To find wet core and other issues you will need proper instruments. Before buying you need to have an independent survey done and it should be part of any offer. You will have to pay for the survey, so be sure you have the right boat before you get that far.

PS: I see Faster covered painting above. Maybe my guess at costs are on low side!


----------



## FreeAgent (Apr 19, 2017)

Changing subject a bit, but anyone seen hull wrapping done in NA?

http://vinylboatwrap.co.nz/vinyl-boat-wrapping/boat-wrap-process/

Looks good and is less expensive it seems.

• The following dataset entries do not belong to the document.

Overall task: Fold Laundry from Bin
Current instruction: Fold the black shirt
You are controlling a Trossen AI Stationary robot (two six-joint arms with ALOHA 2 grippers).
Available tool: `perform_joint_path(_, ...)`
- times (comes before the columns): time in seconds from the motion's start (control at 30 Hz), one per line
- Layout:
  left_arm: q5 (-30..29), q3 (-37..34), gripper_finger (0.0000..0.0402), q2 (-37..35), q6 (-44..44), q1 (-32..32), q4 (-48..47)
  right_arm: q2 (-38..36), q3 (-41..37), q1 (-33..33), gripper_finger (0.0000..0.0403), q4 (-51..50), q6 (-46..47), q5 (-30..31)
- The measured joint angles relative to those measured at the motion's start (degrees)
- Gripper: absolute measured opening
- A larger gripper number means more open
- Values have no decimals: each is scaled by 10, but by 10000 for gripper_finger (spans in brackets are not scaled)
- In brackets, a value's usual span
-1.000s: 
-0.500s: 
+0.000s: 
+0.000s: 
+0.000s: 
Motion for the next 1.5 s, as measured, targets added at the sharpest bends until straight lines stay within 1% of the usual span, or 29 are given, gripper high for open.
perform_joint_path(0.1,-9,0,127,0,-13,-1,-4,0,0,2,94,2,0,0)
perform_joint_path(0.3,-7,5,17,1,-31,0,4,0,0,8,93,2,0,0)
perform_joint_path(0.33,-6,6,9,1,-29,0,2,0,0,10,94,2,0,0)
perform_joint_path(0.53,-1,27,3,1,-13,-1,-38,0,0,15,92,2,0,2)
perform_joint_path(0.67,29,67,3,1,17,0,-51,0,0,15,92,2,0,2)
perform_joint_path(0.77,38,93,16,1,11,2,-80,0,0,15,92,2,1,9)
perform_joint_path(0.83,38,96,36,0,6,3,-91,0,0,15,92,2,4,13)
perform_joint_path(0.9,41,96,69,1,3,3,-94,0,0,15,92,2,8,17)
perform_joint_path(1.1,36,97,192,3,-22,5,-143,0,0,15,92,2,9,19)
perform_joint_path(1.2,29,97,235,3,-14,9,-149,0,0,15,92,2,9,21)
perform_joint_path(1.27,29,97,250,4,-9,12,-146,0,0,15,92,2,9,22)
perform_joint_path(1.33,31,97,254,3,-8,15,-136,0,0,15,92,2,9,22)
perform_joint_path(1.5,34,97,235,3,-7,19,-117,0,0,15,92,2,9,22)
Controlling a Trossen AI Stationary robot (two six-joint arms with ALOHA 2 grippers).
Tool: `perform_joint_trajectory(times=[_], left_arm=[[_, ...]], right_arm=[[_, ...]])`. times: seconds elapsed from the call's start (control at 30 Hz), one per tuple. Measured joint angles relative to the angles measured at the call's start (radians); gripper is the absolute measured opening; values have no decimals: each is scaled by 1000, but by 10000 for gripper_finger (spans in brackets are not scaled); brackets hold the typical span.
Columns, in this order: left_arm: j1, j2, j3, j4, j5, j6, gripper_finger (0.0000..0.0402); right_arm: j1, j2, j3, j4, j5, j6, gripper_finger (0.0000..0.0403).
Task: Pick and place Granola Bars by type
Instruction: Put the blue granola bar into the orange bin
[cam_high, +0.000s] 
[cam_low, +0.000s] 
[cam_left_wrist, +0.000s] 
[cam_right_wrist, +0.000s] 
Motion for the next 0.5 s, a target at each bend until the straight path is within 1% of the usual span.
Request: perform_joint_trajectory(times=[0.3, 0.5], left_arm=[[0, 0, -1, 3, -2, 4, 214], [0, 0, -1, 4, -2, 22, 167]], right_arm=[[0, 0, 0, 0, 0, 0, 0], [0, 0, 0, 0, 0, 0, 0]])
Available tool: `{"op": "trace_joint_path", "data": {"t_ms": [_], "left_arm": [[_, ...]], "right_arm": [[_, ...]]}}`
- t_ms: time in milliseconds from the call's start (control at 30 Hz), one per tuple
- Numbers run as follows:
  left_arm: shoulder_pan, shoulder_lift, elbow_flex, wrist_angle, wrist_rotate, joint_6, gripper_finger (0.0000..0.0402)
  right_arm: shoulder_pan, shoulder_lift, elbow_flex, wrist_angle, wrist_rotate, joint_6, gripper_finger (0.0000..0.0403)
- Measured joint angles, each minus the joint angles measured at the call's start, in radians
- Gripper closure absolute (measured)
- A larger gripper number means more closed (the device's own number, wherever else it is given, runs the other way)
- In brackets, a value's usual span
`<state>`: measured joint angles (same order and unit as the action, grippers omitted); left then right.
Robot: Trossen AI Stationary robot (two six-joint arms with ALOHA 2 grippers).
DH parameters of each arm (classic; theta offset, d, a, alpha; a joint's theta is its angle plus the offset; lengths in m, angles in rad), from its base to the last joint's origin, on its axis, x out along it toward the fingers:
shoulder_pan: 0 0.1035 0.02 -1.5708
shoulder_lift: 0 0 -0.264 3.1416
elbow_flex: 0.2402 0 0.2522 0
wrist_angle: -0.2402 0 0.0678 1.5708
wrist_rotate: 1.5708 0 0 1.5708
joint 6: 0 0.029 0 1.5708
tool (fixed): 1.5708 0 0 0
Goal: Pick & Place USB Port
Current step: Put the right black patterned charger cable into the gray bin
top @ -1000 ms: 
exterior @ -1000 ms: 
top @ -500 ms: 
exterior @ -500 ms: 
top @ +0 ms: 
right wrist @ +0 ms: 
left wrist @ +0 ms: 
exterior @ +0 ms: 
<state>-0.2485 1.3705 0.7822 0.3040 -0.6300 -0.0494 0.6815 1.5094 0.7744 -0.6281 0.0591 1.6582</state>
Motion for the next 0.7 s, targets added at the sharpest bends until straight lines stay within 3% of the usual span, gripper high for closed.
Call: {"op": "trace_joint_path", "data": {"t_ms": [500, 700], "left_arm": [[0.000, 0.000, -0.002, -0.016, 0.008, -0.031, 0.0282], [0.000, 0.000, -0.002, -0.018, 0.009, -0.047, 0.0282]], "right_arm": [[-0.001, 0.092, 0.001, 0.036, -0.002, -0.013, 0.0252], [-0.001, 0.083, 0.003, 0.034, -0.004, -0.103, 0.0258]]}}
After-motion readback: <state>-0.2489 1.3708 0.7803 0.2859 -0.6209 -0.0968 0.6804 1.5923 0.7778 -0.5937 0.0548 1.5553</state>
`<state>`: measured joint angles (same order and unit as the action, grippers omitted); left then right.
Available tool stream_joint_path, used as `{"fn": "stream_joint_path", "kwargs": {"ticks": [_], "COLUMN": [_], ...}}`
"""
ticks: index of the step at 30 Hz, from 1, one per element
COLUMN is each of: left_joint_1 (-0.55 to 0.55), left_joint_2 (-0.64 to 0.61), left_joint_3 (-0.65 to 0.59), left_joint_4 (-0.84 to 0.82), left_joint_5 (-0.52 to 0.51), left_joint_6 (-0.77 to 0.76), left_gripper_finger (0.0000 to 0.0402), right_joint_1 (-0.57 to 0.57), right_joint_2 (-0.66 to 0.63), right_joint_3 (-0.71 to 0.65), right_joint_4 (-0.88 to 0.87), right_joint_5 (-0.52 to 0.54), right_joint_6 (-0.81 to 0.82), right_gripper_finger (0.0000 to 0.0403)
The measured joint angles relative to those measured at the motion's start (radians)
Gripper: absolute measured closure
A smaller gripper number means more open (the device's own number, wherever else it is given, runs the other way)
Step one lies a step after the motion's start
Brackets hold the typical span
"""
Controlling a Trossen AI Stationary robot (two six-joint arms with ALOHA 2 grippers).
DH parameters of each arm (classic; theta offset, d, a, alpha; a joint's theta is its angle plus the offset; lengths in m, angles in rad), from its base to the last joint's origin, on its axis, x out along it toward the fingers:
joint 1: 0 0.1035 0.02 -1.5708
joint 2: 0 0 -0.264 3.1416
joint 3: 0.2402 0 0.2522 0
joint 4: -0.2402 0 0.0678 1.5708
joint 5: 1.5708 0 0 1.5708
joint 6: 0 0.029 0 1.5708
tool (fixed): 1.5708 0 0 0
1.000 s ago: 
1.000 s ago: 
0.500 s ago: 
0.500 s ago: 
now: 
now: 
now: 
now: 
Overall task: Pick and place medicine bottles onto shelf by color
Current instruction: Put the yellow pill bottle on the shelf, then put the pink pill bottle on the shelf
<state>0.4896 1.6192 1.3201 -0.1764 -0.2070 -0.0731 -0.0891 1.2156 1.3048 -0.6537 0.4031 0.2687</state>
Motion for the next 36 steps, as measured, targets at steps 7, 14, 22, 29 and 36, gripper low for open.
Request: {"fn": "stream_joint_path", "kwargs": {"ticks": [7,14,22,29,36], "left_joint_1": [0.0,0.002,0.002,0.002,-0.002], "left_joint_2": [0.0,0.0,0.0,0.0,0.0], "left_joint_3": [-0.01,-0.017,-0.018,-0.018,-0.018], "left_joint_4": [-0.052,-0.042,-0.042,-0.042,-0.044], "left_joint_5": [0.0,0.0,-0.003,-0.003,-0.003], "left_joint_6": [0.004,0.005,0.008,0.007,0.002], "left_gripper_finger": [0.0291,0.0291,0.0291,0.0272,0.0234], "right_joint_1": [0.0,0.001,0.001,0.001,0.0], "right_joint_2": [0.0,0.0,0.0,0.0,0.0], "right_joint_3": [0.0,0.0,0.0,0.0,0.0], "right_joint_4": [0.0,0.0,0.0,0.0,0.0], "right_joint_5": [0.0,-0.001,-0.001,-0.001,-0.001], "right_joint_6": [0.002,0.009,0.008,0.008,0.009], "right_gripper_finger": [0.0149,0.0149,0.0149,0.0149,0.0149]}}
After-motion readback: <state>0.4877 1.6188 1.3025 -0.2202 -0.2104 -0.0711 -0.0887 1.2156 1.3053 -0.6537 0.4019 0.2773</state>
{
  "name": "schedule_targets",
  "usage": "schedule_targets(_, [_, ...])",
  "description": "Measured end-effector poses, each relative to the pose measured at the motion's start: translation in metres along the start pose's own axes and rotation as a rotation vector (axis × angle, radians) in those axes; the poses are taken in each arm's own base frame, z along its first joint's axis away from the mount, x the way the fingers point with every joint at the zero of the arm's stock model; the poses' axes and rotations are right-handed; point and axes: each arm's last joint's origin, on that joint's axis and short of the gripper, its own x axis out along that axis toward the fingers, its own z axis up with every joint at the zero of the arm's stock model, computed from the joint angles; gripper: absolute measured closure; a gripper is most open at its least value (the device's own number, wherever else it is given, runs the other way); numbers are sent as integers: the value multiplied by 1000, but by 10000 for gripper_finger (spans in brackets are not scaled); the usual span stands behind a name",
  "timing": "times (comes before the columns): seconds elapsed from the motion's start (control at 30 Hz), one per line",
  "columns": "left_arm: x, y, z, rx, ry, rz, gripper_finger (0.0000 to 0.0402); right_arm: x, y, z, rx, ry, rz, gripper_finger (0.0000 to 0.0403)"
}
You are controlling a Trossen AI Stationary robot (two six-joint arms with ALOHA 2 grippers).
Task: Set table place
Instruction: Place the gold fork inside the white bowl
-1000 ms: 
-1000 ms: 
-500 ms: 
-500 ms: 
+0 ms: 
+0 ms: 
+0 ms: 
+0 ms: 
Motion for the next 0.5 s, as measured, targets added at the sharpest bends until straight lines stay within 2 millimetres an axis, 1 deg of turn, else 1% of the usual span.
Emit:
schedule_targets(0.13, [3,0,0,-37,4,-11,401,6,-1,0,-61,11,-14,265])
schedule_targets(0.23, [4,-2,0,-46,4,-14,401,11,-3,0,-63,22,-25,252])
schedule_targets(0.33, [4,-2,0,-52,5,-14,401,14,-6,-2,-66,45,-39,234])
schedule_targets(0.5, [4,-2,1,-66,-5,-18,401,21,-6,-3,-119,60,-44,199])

Found one in British Columbia. http://www.wrapboats.ca/

Here, where we haul out every seson, I would be a bit concerned about the heavy nylon straps damaging the vinyl.


----------



## sailwing (Apr 2, 2017)

Interesting! Thank you.


----------



## boatpoker (Jul 21, 2008)

In my experience with the 33's, there are two types .... those with repaired mast steps and those that need it rebuilt. Go to Marine Survey 101 and scroll down about a dozen photos to the 33 hanging in the slings, then look at the two following photos to get the whole story.

ps. Some 35's did have fully cored hulls. One must remember the disclaimer on all manufacturer brochures ... "Specifications may change without notice"


----------



## sailwing (Apr 2, 2017)

Boatpoker, are you saying both mk1 and mk2 have the same issue?


----------



## boatpoker (Jul 21, 2008)

sailwing said:


> Boatpoker, are you saying both mk1 and mk2 have the same issue?


In my experience, yes, although I have surveyed many more mk11's than mk1's. In fact it's been quite a while since I've even seen a mk1, maybe they are all done by now


----------



## sailwing (Apr 2, 2017)

Thx for letting me know. So it is a deal killer?


Sent from my iPhone using Tapatalk


----------



## boatpoker (Jul 21, 2008)

sailwing said:


> Thx for letting me know. So it is a deal killer?
> 
> Sent from my iPhone using Tapatalk


No, I'm not saying that. Just have someone with experience check it out.


----------



## sailwing (Apr 2, 2017)

I saw someone did that himself, and he did a very good job in my opinion. I am not sure if I can do the same. If this is done professionally, how much would it cost me?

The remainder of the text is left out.